▶ _About this exercise_: Leave every picture out, and print the full listing again exactly.
★ ★ ★
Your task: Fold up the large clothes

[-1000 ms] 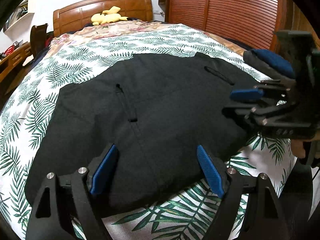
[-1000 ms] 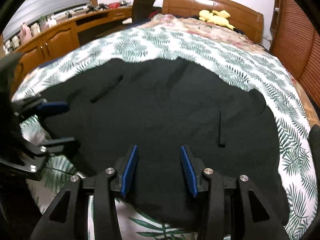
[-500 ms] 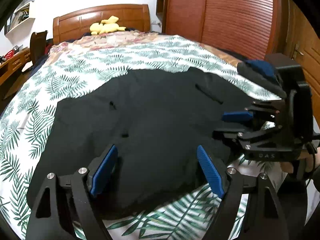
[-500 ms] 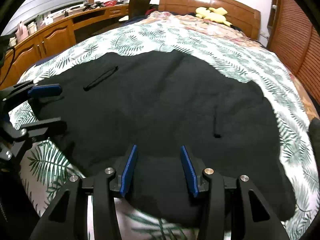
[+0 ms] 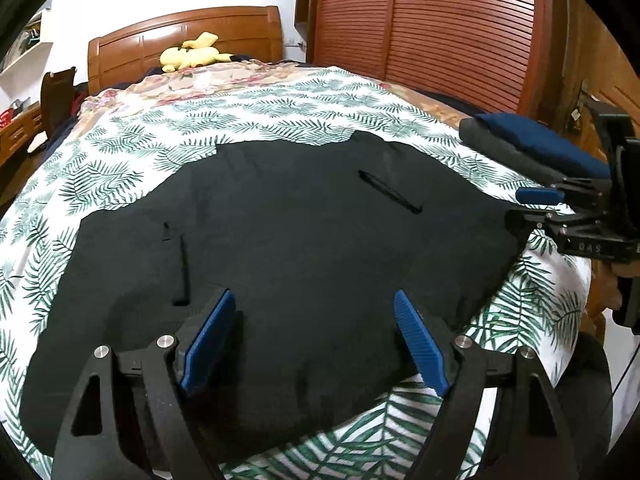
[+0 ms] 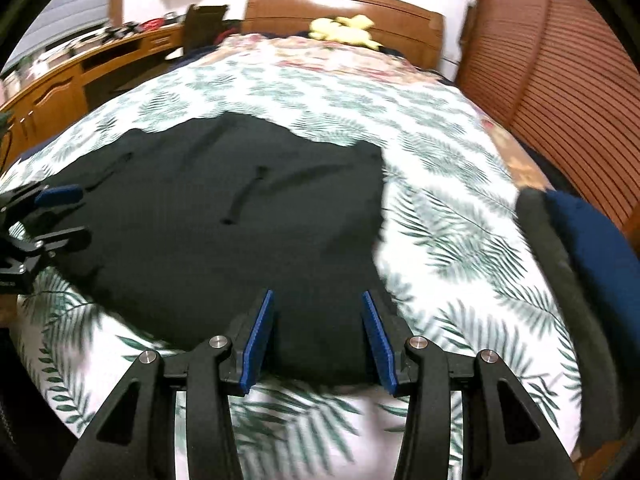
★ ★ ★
▶ _The completed task_:
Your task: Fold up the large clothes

[-1000 ms] 
[-1000 ms] 
[-500 ms] 
[-500 ms] 
[+0 ms] 
[+0 ms] 

This completes the response.